**COLLECTED DATA**

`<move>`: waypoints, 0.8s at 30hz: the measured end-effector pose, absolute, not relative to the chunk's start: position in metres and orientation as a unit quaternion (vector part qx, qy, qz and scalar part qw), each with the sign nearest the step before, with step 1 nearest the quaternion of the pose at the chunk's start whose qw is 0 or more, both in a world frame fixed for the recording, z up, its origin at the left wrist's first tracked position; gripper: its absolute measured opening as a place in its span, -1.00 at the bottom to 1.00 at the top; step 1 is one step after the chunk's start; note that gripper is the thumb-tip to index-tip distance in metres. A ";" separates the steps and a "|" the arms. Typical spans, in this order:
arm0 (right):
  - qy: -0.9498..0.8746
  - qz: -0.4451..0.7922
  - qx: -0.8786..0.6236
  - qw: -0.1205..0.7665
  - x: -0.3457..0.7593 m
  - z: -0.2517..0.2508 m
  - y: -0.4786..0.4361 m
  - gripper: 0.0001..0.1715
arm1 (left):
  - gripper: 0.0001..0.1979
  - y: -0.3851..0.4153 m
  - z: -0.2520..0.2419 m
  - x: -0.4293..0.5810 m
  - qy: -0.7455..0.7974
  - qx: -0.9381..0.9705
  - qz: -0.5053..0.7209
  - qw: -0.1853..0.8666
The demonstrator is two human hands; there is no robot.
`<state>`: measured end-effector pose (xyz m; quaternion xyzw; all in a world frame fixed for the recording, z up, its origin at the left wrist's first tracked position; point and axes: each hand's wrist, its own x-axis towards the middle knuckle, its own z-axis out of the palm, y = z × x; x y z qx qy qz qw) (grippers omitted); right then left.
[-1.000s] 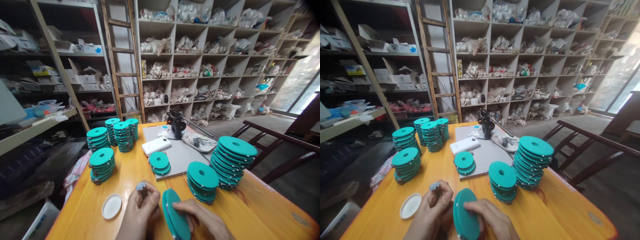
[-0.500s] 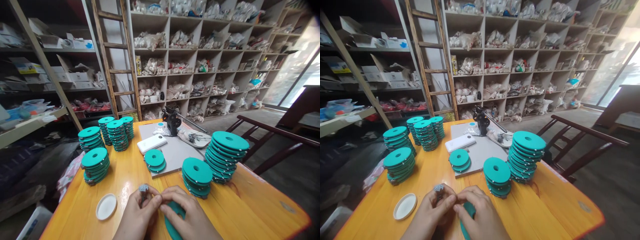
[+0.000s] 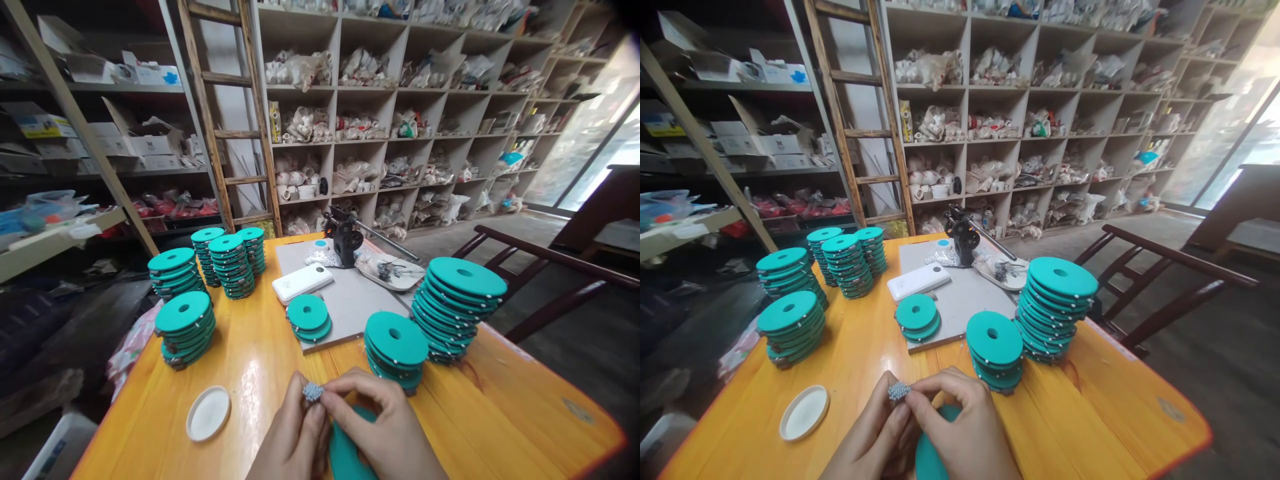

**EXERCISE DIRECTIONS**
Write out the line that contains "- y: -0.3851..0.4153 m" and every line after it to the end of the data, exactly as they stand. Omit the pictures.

**SOLUTION TO THIS EXERCISE**
  - y: -0.3851..0.4153 m
  - z: -0.2520..0.2419 m
  - x: -0.4293..0.5810 m
  - qy: -0.7455..0.7974
  - qx: -0.9381..0.9705
  - qz: -0.5053..0.7209
  - qw: -0.1853..0.8666
The demonstrator is two human hands; there is no robot.
`<state>`: measured end-effector pose (xyz m; quaternion xyzw; all in a world frame fixed for the recording, z up, its origin at the left wrist's first tracked position; point and axes: each hand's wrist, its own x-axis towards the middle knuckle, its own z-axis out of the palm, y = z × x; x y z qx qy qz qw) (grippers omitted); right then left.
[-1.000s] 
[-0.500s] 
[+0.000s] 

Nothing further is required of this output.